**Task brief**
Will you return, word for word, only the lines from the top of the data below down to and including the one with "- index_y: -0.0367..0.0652"?

**Supplied information**
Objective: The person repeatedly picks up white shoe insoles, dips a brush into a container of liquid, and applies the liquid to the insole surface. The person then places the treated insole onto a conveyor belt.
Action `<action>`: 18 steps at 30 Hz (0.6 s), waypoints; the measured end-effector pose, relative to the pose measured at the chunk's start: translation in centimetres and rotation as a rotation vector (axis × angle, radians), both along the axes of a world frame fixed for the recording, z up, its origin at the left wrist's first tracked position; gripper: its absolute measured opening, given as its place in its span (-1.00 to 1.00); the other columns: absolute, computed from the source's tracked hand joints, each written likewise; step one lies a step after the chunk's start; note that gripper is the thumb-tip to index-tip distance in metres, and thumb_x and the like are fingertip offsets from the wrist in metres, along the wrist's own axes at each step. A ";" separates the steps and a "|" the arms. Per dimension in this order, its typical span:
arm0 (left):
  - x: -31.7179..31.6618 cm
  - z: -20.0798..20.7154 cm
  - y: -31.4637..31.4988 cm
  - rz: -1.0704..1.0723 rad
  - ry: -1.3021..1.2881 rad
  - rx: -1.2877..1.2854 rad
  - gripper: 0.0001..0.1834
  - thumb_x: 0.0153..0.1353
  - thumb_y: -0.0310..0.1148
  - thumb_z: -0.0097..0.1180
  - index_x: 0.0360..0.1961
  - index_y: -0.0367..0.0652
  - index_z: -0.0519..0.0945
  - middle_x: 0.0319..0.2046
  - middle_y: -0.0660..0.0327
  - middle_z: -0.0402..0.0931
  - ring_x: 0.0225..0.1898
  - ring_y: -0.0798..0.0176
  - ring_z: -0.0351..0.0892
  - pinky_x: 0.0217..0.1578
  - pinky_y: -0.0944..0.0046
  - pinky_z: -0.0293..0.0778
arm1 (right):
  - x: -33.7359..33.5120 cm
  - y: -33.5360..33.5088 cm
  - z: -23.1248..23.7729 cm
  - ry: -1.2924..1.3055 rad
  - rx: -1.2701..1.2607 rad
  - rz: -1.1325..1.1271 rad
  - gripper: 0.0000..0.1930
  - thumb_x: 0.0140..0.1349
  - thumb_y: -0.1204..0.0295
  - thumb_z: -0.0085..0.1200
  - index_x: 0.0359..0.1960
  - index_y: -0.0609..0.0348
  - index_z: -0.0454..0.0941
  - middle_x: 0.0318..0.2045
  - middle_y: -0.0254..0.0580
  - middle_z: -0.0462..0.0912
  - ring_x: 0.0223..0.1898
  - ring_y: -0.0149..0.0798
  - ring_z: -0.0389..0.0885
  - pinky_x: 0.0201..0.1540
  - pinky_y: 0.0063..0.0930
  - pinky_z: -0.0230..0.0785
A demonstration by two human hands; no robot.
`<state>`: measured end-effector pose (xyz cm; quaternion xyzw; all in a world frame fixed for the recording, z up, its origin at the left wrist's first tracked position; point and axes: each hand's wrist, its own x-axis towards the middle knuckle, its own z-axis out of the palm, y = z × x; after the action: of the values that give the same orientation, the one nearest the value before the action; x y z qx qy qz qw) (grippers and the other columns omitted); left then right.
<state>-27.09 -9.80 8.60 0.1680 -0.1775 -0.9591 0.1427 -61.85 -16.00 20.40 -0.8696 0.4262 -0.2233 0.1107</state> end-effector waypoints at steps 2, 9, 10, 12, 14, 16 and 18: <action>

**Answer section**
Objective: The person repeatedly picks up white shoe insoles, dips a brush into a container of liquid, and applies the liquid to the insole surface. The person then places the treated insole onto a conveyor belt.
Action `<action>`: 18 steps at 30 Hz (0.6 s), waypoints; the measured end-effector pose, relative to the pose measured at the chunk's start: translation in centimetres and rotation as a rotation vector (axis × angle, radians), both along the axes of a world frame fixed for the recording, z up, its origin at the left wrist's first tracked position; gripper: its absolute measured opening, given as its place in its span (-1.00 to 1.00); the other columns: absolute, computed from the source's tracked hand joints, each written likewise; step one lies a step after the chunk's start; note that gripper is the thumb-tip to index-tip distance in metres, and thumb_x and the like are fingertip offsets from the wrist in metres, along the wrist's own axes at each step. A ";" separates the steps and a "|" the arms. Per dimension in this order, its typical span:
arm0 (left):
  - x: -31.7179..31.6618 cm
  - z: -20.0798..20.7154 cm
  - y: -31.4637..31.4988 cm
  - rz: -1.0704..1.0723 rad
  - ry: -1.3021..1.2881 rad
  - rx: -1.2877..1.2854 rad
  - gripper: 0.0001..0.1834
  - thumb_x: 0.0153..0.1353
  - thumb_y: -0.0310..0.1148
  - thumb_z: -0.0097..0.1180
  - index_x: 0.0360..0.1961
  - index_y: -0.0367..0.0652

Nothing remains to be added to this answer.